De nombreux avis divergent quant à l'utilisation du masque pour se protéger de la pandémie de COVID-19. De l'intoxication au dioxyde de carbone (CO2) à l'intérêt même du port du masque pour se protéger en passant par l'imposition d'un objet liberticide parfois tronqué, l'encre n'a pas fini de couler sur le sujet.
Tout d'abord, la question de fond porte sur l'utilité du masque. Il est officiellement présenté depuis le début de la pandémie comme étant poreux aux molécules et éléments de petite taille. De ce fait les particules virales isolées dans l'air que nous expirons passent bel et bien à travers le masque. Cependant, la Covid-19 circule majoritairement dans des gouttelettes en suspension. Ces gouttelettes sont expirées naturellement par la bouche et le nez lors de la respiration. Ce sont ces éléments qui sont de loin les plus infectieux et dont le masque nous protège. Ces informations sont publiées notamment sur le site gouvernement.fr dans la section info-coronavirus.
Par ailleurs, le masque est réputé pour provoquer des intoxications au CO2. Comme mentionné ci-dessus, le masque est perméable aux éléments de petite taille, dont les molécules simples telles que le CO2. La respiration n'est que gênée par le masque, mais pas altérée. Il n'y a pas de risque de santé sur ce point là. Ceci est validé par de nombreuses études scientifiques, dont notamment celle du 10 Juillet 2020 menée par le Veterans Administration Medical Center de Miami en Floride. Cette étude travaille avec du matériel de mesure médical, et non du matériel industriel comme souvent présenté dans les arguments pro-intoxication. Le résultat démontre que chez les patients atteints de maladie pulmonaire grave, bronchopneumopathie chronique obstructive, le port du masque lors d'effort physique n'a pas eu d'effet délétère sur leur qualité de respiration.
En revanche, le masque représente bel et bien une gêne. En effet, plusieurs associations en France demandent, depuis le début du déconfinement, à ce que les pathologies respiratoires donnent lieu au droit temporaire de non-port du masque. Cependant, aucun effet létal ni même délétère n'étant remarqué à l'heure actuelle, la communauté de pneumologie française, continue sur sa lancée du 14 Avril 2020 où elle avait officiellement soutenu le port du masque en dehors du domicile.
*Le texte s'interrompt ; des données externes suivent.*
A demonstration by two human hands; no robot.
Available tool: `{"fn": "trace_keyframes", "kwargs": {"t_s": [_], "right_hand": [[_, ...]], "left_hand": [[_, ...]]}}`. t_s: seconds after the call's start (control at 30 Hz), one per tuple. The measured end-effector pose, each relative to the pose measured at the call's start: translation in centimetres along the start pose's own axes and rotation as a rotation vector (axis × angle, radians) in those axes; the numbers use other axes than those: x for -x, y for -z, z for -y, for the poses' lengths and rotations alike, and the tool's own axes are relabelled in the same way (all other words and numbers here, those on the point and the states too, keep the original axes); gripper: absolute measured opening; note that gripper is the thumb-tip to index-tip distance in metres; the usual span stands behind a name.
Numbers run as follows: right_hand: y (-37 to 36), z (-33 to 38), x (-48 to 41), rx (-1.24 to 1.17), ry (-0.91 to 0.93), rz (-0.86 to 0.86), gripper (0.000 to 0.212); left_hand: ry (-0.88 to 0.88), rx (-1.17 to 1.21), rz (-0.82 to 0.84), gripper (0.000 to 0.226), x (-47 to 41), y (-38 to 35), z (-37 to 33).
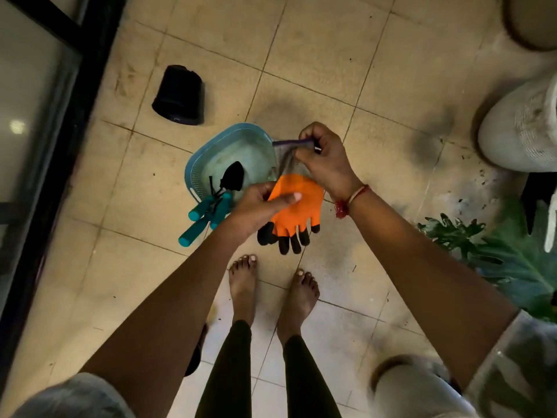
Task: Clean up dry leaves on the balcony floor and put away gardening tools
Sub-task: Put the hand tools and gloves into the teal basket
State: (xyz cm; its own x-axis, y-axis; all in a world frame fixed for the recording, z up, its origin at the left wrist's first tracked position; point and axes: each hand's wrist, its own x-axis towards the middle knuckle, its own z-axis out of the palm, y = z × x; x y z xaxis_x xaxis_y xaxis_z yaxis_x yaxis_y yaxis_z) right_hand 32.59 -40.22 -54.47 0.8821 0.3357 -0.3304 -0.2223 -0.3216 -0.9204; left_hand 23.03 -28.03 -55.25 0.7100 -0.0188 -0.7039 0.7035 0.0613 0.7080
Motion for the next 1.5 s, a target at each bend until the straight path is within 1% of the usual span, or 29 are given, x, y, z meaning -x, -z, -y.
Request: {"fn": "trace_keyframes", "kwargs": {"t_s": [0.03,0.13,0.17,0.2,0.23,0.27,0.3,0.33,0.4,0.43,0.5,0.57,0.63,0.73,0.8,0.87,0.93,1.0,1.03,1.07,1.1,1.13,1.17,1.2,1.27,1.3,1.4,1.47,1.5], "right_hand": [[-0.2,-0.3,0.0,0.024,-0.011,-0.046,0.015],[-0.7,-0.9,0.8,0.065,-0.066,-0.19,0.01],[-0.6,-1.1,1.2,0.035,-0.1,-0.237,0.016],[-0.3,-1.2,1.7,-0.036,-0.168,-0.261,0.028],[0.3,-1.3,2.1,-0.118,-0.268,-0.24,0.045],[0.8,-1.5,2.5,-0.193,-0.373,-0.161,0.064],[1.3,-2.0,3.0,-0.231,-0.441,-0.03,0.078],[1.5,-2.6,3.4,-0.227,-0.469,0.121,0.084],[1.1,-3.1,4.3,-0.174,-0.478,0.33,0.074],[0.8,-3.1,4.6,-0.153,-0.479,0.362,0.067],[0.2,-3.0,4.5,-0.139,-0.461,0.325,0.052],[0.0,-2.8,4.1,-0.155,-0.436,0.301,0.036],[-0.6,-2.7,3.7,-0.112,-0.407,0.317,0.03],[-2.0,-2.6,2.9,-0.003,-0.363,0.305,0.031],[-2.5,-2.9,2.3,0.044,-0.363,0.292,0.024],[-3.0,-3.1,1.6,0.149,-0.342,0.33,0.008],[-3.3,-3.5,1.3,0.192,-0.358,0.373,0.013],[-4.3,-3.3,0.7,0.181,-0.394,0.397,0.009],[-4.8,-3.0,0.3,0.172,-0.402,0.405,0.011],[-5.2,-2.7,-0.1,0.164,-0.408,0.403,0.013],[-5.5,-2.3,-0.5,0.158,-0.41,0.391,0.013],[-6.0,-1.8,-1.0,0.14,-0.412,0.372,0.012],[-6.4,-1.5,-1.4,0.122,-0.423,0.35,0.013],[-6.7,-0.9,-1.8,0.105,-0.441,0.33,0.014],[-6.6,-0.2,-2.2,0.118,-0.45,0.346,0.014],[-6.4,0.0,-2.5,0.131,-0.445,0.381,0.02],[-6.2,0.4,-3.2,0.145,-0.439,0.444,0.039],[-6.5,-0.3,-4.2,0.184,-0.394,0.363,0.05],[-6.7,-0.9,-4.6,0.226,-0.358,0.303,0.06]], "left_hand": [[-0.014,-0.01,-0.019,0.006,0.0,-0.2,-0.1],[-0.053,-0.037,-0.058,0.007,-0.1,-0.6,0.1],[-0.061,-0.024,-0.08,0.008,-0.1,-0.6,0.1],[-0.071,0.01,-0.107,0.008,-0.1,-0.5,0.2],[-0.075,0.072,-0.131,0.011,0.0,-0.3,0.0],[-0.081,0.147,-0.148,0.016,0.1,-0.1,-0.2],[-0.088,0.218,-0.156,0.023,0.2,0.1,-0.4],[-0.096,0.261,-0.153,0.029,0.2,0.3,-0.5],[-0.093,0.271,-0.113,0.037,0.1,0.7,-0.5],[-0.089,0.241,-0.078,0.04,0.0,0.9,-0.4],[-0.087,0.142,-0.034,0.045,-0.4,1.9,0.2],[-0.093,0.006,-0.036,0.053,-0.9,3.0,1.0],[-0.116,-0.078,-0.082,0.063,-1.3,3.8,1.7],[-0.15,-0.088,-0.214,0.074,-1.3,5.0,2.4],[-0.136,-0.063,-0.29,0.067,-1.2,5.9,2.9],[-0.123,-0.046,-0.328,0.045,-0.9,6.9,3.1],[-0.125,-0.092,-0.289,0.022,-0.7,7.2,3.1],[-0.101,-0.096,-0.199,0.016,-0.5,8.0,2.9],[-0.053,-0.09,-0.157,0.021,-0.5,8.3,2.8],[-0.007,-0.122,-0.128,0.038,-0.6,8.5,2.6],[0.014,-0.224,-0.119,0.062,-0.6,8.6,2.4],[0.004,-0.361,-0.13,0.082,-0.7,8.6,2.3],[-0.041,-0.485,-0.167,0.093,-0.7,8.3,2.3],[-0.098,-0.569,-0.218,0.095,-0.7,8.1,2.2],[-0.177,-0.628,-0.319,0.082,-0.8,7.9,1.9],[-0.207,-0.62,-0.347,0.073,-1.0,8.2,1.6],[-0.268,-0.634,-0.345,0.048,-2.1,9.3,0.3],[-0.268,-0.724,-0.319,0.039,-3.5,10.3,-0.6],[-0.273,-0.771,-0.308,0.036,-4.3,10.8,-0.9]]}}
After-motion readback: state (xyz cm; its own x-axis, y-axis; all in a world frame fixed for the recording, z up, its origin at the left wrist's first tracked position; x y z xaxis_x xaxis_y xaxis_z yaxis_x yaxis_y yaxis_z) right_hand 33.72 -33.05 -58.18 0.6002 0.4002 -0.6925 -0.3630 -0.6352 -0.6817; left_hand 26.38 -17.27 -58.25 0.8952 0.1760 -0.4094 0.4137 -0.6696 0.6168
Elle s'était exprimée par un communiqué de presse sur son site de la Fondation du Souffle.
Vu l'état de la question au niveau scientifique ç ce jour, à l'échelle internationale, il s'avère donc que le port du masque représente une gêne au quotidien. Néanmoins, il est également prouvé à l'heure actuelle que le masque n'est pas une cause de danger pour la santé, tant qu'il est employé selon sa fonction décrite par tous les services de santé, qu'ils soient français, étrangers, ou internationaux.